Take The Time, Do It Right.

Sometimes, whether you want to or not, you have to take a step back. That can mean getting some sleep, taking some time off of work (use that hard-earned vacation time!), or pausing for a few seconds when you’re dealing with someone.


That pause may only last a few seconds, but it can be enough to de-escalate a tough situation. A disagreement with a loved one or coworker may end better if you take the time to slow things down. A security encounter can end better, too.


I have been saying for years, and have stressed in my book Rent-A-Cop Reboot and the April 27th blog post, that it is incredibly important for security and law enforcement professionals to know how to slow things down in ways that can help de-escalate a situation. I am passionate about this!


If you are a security guard, I understand that there can be times when you pause to decide how to handle a situation, and your decision gets negative feedback. During the COVID-19 era this can be especially difficult. You may also handle a situation fairly well, such as someone’s removal from a public place, and get hurt. The bottom line is you do a sometimes dangerous but incredibly valuable job. But I am convinced that the more you add de-escalation to your security training, the more likely you are to regularly make it home at the end of your shift.

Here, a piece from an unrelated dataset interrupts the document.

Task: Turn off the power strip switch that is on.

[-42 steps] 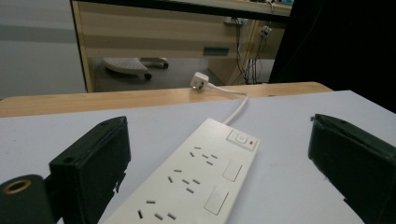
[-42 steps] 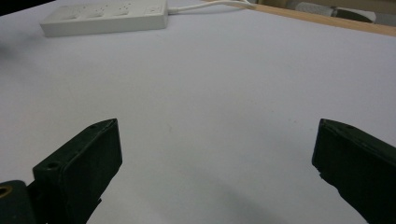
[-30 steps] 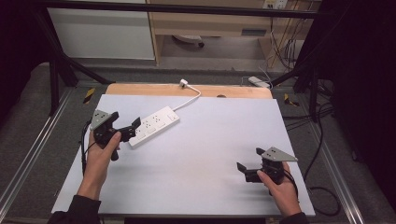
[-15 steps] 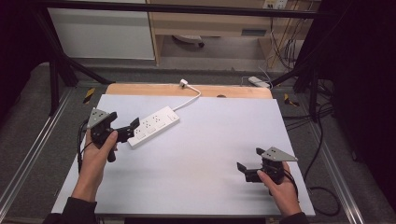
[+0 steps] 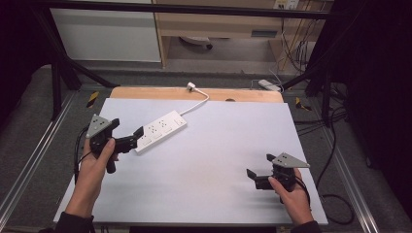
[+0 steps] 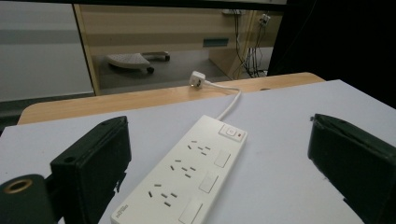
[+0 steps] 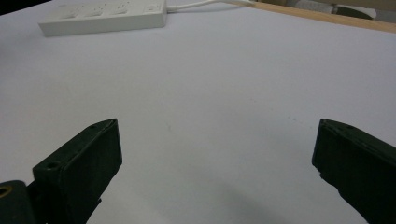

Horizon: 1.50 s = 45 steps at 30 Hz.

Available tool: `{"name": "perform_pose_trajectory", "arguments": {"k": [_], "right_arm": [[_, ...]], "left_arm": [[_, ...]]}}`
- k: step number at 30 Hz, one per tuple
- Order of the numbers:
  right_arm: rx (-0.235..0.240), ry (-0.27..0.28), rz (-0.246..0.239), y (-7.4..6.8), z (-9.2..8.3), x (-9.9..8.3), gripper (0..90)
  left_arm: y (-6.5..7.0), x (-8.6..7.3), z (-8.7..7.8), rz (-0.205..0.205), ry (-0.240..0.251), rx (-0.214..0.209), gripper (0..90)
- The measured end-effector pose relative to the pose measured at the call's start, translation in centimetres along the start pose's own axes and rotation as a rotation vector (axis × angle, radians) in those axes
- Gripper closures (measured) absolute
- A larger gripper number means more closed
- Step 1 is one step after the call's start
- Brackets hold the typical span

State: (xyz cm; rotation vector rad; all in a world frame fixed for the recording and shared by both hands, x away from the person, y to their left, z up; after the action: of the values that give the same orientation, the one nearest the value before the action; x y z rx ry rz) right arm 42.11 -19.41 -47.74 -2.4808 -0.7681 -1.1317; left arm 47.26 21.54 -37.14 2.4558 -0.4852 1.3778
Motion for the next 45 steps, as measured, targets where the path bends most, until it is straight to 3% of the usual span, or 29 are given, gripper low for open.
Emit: {"name": "perform_pose_trajectory", "arguments": {"k": [14, 22, 35, 45], "right_arm": [[-0.002, -0.003, 0.004, 0.0, 0.0, 0.0, 2.0], [0.0, 0.0, 0.006, 0.0, 0.0, 0.0, 2.0], [-0.002, -0.002, 0.005, 0.0, 0.0, 0.0, 2.0], [-0.002, -0.002, 0.003, 0.0, 0.0, 0.0, 2.0]], "left_arm": [[0.6, -1.0, -2.8, 0.037, 0.011, -0.011, 5.4], [1.1, -2.5, -3.6, 0.048, 0.001, -0.033, 5.3], [2.3, -5.3, -3.8, 0.059, -0.003, -0.059, 5.9], [4.1, -7.5, -3.2, 0.087, -0.025, -0.108, 6.0]]}}
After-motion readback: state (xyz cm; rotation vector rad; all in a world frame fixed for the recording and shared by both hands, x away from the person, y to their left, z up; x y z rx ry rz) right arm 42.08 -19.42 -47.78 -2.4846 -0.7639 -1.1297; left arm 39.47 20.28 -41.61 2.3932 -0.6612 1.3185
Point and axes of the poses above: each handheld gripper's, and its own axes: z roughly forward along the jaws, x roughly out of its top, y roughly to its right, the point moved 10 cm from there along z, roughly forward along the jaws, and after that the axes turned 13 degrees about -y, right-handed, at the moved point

In California, Assembly Bill 229 would add more de-escalation and other training for security guards there. A recent newspaper editorial supported the bill following a deadly encounter between an individual and private security, stating that “state laws require as little as 32 hours of training to get a license to be a security guard and eight hours a year afterward, and don’t require training on safely restraining people. That is unacceptable.” Some states require even less.

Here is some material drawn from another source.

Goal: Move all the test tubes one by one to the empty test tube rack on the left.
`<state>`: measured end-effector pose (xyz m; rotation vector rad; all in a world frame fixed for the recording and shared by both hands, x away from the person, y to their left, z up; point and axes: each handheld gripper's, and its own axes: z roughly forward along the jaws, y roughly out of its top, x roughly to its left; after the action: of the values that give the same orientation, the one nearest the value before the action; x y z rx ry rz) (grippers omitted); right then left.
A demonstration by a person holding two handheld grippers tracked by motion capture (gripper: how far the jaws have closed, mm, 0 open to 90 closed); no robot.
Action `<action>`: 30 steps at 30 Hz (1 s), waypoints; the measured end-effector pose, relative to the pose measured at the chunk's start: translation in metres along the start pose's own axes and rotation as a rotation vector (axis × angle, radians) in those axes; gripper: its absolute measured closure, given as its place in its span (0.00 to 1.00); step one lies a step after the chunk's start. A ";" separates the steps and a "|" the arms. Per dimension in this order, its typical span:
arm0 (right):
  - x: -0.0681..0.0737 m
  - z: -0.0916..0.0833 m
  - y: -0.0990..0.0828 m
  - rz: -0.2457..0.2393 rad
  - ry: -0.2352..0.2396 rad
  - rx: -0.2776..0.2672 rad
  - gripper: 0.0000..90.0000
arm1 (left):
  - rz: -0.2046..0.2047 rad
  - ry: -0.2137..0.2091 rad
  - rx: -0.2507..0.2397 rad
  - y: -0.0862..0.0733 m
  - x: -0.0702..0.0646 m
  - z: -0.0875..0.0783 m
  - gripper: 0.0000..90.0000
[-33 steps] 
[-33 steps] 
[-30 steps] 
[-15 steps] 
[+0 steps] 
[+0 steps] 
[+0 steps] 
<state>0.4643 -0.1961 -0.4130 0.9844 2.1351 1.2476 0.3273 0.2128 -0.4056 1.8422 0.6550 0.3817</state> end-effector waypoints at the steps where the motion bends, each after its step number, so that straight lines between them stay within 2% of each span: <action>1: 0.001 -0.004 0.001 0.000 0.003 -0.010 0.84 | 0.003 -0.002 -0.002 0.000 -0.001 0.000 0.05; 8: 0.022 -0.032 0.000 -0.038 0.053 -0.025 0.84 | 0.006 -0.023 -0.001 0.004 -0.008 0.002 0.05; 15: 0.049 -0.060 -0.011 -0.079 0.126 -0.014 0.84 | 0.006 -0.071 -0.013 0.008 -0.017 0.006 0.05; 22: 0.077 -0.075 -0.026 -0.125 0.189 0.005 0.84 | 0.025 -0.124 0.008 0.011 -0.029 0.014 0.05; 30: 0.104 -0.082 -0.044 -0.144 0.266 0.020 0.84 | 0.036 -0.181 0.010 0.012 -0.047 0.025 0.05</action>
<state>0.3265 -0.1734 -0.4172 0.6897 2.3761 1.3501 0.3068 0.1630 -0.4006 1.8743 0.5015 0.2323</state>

Start practicing de-escalation in all areas of your life. Do you often feel road rage or regularly drive aggressively? Do you have a short temper, or little patience when dealing with others? Try paying attention the next time you feel yourself flying into one of these states. Take a few long breaths. Ask yourself why the situation bothers you so much, and how much of it is in your control. What can you safely and responsibly do about the parts you can control?


Many security and law enforcement professionals face these challenges simply because they feel exhausted and overwhelmed. I really get it. You’re probably going to have to face this stuff at some point. Do it on the front end in terms of rest and training before you burn out, or you make a decision that costs you your career or your life. As the old song says, “Take the time, do it right.”